MEXICALI, Mexico (Reuters) - Authorities found the body of a 23-year-old woman who went missing in northern Mexico days after she used the ride-hailing app DiDi, a case that has sparked outrage in the Latin American country where gender violence is prevalent.
Education student Paola Banuelos had not been seen since getting into a car hailed via the Chinese app early Monday after leaving a bar in the city of Mexicali on the U.S.-Mexico border, across from Calexico, California.
On Thursday, her body was found in a remote area showing signs of violence, according to a statement from the local state prosecutor.

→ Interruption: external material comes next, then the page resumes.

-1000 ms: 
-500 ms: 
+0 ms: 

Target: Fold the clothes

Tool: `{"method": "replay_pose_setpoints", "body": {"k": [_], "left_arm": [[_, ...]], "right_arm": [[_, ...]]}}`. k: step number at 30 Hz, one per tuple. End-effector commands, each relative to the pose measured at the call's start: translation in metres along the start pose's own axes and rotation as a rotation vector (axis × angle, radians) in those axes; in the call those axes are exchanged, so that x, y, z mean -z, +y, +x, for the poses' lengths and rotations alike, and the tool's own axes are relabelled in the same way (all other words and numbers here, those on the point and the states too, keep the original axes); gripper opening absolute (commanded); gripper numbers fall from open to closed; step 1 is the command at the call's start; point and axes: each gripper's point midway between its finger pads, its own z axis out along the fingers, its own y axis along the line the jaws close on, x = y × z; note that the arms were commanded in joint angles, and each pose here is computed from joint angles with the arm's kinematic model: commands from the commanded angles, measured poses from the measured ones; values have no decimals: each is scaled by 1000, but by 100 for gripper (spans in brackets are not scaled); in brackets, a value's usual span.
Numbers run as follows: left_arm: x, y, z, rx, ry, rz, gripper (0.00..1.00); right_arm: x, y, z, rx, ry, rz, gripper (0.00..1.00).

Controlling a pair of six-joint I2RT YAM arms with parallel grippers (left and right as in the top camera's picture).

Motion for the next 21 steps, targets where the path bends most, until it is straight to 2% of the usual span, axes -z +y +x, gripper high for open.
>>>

Sergio Gutierrez, the driver of the DiDi car and the main suspect in the suspected murder, has turned himself in, the statement added.
Gutierrez told local media he had fled "out of fear" and that he and his family had been threatened.
"People don't really know what happened, they have ideas, they send threats," he told local journalists before turning himself in.
DiDi, China's largest ride-hailing company, did not immediately respond to a request for comment.
Banuelos' death has reverberated in Mexico, where at least two women are killed in gender-related violence every day, according to official data, though activists say the real figure is much higher.
Of the nearly 2,600 murders of women last year, only 827 were classified as "femicides," or motivated by the victim's gender, the data showed.
"'Don't travel alone,' 'don't dress like that,' 'don't go out at night'.... No matter how hard they try, we are not to blame for living in a country where there are people who feel they have the right to kill us," said Ceci Flores on X, leader of a Mexican rights group.